Visual comparison of discrete distribution I would like to compare distribution of a discrete variable at two time points. I tried histograms, but didn't like the result:

I tried to plot the after/before ratio, which does better job in demonstrating which bins changed the most and in which direction, but here we lose the sense of distribution and the fact that this we are dealing with two time points isn't as obvious as in histograms:

I would try back to back histogram, but the difference is too subtle to be easily noticed.
What other plot type can I test?
 A: Your original superimposed histograms do an alright job. Instead of bars I typically use lines, but some people frown on that with discrete data. So an alternative is to use bars for one series and points for the other. No fancy colors or transparency needed to eyeball which series is which.

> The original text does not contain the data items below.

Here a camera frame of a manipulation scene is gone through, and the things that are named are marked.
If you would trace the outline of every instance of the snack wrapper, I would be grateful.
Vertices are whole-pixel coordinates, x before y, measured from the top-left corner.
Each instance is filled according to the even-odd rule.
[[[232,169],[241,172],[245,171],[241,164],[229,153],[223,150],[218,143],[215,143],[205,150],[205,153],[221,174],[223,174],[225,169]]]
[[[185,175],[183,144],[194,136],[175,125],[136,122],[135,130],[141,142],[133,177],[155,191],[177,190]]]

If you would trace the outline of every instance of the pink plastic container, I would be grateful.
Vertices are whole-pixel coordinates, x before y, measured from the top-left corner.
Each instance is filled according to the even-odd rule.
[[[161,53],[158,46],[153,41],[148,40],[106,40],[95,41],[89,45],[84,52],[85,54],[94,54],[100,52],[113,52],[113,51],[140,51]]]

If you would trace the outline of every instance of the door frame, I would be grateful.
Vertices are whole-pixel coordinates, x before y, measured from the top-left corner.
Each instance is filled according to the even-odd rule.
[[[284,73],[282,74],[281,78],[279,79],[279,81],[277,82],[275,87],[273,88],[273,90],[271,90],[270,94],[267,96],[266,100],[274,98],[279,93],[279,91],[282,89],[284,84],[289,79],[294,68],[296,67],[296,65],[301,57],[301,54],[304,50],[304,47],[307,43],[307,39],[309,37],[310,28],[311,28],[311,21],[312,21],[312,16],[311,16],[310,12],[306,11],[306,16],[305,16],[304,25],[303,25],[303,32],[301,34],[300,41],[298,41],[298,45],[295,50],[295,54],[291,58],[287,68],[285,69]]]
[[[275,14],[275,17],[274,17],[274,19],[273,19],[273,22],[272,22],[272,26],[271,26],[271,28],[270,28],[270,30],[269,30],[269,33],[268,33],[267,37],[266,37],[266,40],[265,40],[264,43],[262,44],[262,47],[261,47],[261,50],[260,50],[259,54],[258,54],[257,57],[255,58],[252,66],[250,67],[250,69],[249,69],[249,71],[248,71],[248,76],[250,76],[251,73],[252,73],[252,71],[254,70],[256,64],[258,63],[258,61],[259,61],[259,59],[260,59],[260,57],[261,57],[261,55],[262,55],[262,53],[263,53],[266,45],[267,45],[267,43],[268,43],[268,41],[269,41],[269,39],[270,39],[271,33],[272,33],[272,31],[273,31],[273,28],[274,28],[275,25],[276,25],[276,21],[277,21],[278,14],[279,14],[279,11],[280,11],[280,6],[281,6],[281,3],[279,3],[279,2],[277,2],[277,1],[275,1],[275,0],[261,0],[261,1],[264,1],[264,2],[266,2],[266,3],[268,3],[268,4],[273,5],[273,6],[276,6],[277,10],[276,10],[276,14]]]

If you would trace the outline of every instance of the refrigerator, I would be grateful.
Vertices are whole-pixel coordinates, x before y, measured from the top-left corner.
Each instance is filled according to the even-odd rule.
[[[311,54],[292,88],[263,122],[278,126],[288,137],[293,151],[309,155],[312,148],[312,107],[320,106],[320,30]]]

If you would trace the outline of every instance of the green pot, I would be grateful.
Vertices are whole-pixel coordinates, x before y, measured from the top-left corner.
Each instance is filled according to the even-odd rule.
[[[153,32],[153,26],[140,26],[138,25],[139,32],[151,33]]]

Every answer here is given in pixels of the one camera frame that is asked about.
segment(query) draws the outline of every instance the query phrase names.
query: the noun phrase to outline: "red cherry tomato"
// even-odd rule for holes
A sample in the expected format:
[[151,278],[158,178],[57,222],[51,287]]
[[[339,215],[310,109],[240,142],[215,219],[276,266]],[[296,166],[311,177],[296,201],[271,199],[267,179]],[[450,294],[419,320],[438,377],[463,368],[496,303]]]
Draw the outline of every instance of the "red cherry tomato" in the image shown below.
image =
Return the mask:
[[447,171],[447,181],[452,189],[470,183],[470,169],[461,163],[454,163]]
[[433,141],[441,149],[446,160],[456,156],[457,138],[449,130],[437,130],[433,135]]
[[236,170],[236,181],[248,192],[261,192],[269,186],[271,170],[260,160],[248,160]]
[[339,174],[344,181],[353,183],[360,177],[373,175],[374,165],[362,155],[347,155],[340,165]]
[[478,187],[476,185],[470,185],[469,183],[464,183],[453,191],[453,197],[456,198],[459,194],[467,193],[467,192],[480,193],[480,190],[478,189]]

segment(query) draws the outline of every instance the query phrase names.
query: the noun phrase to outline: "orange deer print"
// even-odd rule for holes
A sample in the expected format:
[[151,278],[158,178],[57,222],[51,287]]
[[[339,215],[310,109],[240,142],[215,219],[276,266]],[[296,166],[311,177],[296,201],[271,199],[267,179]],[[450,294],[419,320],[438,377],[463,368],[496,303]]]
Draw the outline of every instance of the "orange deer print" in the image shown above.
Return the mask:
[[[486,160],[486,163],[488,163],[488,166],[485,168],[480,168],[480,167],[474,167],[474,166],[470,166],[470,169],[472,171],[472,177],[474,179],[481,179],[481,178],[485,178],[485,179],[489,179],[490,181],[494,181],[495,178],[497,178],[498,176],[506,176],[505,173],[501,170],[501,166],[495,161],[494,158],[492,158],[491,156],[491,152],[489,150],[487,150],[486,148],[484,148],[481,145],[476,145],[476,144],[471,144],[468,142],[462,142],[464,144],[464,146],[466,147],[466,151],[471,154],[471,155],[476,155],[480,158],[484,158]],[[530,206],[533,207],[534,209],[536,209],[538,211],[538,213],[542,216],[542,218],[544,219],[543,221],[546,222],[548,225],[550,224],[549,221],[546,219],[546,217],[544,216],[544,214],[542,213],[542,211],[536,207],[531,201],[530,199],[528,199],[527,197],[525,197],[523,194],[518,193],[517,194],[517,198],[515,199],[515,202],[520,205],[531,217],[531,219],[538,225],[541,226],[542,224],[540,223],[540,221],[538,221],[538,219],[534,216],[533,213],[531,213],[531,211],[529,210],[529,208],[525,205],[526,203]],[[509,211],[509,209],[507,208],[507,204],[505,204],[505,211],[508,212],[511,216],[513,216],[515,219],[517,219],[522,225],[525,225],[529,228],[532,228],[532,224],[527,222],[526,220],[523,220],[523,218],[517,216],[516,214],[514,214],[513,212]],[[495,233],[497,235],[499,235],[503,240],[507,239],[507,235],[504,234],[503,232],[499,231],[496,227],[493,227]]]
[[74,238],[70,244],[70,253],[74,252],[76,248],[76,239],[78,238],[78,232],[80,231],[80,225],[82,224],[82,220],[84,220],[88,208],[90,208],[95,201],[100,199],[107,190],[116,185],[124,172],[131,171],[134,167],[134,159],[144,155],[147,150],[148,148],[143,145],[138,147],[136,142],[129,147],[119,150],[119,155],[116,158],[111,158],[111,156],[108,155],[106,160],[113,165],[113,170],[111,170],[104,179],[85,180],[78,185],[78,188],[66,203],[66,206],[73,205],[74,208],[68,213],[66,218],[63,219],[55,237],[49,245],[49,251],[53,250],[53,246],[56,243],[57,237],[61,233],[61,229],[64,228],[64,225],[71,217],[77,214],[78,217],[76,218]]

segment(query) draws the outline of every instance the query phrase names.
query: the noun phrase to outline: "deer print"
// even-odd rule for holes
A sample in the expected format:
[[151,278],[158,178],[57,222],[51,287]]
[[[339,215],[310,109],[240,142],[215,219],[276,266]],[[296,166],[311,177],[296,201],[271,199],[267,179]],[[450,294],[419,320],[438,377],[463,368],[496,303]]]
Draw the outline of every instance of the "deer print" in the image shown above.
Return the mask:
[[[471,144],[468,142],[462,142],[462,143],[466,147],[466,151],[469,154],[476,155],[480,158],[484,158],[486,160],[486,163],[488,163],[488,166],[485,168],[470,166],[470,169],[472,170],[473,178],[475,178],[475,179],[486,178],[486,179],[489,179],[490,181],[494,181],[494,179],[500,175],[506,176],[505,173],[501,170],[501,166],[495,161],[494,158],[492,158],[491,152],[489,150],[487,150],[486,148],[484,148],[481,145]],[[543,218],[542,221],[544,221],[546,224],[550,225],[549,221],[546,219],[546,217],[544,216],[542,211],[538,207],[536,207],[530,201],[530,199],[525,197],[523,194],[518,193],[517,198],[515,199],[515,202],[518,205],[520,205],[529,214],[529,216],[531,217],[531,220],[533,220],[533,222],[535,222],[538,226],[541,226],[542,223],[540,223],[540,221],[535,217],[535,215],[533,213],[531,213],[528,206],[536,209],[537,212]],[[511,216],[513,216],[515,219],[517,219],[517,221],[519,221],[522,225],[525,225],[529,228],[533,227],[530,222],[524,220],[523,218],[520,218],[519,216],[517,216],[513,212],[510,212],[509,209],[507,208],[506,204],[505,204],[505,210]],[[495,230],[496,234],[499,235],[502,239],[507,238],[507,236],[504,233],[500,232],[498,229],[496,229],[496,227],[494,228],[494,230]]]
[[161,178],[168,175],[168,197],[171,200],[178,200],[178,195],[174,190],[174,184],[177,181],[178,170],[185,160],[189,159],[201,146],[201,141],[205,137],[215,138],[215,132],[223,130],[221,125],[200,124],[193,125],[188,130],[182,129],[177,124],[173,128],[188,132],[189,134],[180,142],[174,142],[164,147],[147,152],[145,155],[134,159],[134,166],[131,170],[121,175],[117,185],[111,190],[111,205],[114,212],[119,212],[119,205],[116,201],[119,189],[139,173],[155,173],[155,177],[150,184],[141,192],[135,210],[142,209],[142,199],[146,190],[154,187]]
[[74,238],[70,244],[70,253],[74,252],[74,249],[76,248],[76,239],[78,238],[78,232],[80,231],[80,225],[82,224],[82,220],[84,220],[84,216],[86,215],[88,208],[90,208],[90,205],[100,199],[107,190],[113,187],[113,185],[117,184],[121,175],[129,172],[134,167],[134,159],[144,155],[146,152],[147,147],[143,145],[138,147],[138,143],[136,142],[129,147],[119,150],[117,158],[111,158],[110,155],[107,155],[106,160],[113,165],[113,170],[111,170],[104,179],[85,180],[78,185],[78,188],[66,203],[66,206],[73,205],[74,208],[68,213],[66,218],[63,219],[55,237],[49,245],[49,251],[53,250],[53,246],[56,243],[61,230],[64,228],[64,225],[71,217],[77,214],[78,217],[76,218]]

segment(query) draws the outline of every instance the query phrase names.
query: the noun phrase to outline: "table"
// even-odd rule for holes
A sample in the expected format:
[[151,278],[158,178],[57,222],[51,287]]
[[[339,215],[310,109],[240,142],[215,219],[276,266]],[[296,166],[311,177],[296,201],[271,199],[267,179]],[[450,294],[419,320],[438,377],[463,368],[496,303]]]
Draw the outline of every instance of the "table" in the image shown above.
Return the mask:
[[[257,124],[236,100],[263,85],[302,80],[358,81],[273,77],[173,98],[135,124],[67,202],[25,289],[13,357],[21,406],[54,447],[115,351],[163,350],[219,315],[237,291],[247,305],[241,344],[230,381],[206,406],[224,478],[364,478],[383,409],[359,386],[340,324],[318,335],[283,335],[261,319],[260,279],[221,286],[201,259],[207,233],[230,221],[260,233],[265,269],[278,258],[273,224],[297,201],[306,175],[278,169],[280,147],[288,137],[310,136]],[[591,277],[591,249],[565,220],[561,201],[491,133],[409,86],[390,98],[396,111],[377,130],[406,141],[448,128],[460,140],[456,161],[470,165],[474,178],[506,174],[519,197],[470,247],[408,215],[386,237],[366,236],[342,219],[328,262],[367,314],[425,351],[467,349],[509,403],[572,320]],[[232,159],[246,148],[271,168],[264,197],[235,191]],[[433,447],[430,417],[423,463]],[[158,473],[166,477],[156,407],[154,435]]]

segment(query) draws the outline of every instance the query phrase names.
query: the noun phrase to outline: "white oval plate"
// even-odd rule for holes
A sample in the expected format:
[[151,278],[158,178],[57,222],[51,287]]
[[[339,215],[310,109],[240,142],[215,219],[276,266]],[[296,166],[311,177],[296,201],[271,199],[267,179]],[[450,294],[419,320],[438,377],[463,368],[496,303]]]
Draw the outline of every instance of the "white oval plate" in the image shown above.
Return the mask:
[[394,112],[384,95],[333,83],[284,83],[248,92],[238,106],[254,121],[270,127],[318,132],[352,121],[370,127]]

To compare the two distributions, while still having a relative sense of the original shape, a hanging rootogram is a potential option. Here I have the before values as the points, and then hang the after values down from them. This allows you to compare deviations of the after series from a straight line, while still seeing the shape of the before series.
Here I use a square root scale (e.g. take the square root of the densities before hanging them down) which is typical for rootograms, but if you are really interested in the ratios you would just take the logarithm of the density before hanging the values down. Pretty much the same impression as with your two original graphs.

A: Try Q-Q plots. Your x-axis would be the quantile before, and y-axis after.